ASSIGNMENT
Your reply should contain only the line with "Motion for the" and the lines after it through the end of the data, each written out exactly.

DATA SEGMENT
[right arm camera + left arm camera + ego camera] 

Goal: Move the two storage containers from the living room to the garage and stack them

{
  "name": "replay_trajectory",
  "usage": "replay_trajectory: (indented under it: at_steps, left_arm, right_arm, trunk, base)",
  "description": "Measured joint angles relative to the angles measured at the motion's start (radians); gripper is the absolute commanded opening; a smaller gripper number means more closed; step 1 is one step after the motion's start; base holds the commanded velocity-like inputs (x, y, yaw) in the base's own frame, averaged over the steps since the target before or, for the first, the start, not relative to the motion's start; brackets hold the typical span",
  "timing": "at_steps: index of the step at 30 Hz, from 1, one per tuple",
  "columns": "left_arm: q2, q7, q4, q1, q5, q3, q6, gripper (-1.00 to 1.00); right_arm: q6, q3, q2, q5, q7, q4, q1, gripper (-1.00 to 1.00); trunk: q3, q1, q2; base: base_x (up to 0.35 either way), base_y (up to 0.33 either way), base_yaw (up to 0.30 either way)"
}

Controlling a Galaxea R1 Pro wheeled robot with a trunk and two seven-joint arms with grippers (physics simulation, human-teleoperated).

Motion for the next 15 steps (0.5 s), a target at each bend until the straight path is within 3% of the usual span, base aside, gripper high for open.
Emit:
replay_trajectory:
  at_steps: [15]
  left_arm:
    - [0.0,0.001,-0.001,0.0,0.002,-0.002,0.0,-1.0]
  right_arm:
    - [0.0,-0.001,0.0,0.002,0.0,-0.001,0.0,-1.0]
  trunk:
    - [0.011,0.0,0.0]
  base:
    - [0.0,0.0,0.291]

RESPONSE TO THIS EXERCISE
Motion for the next 15 steps (0.5 s), a target at each bend until the straight path is within 3% of the usual span, base aside, gripper high for open.
Emit:
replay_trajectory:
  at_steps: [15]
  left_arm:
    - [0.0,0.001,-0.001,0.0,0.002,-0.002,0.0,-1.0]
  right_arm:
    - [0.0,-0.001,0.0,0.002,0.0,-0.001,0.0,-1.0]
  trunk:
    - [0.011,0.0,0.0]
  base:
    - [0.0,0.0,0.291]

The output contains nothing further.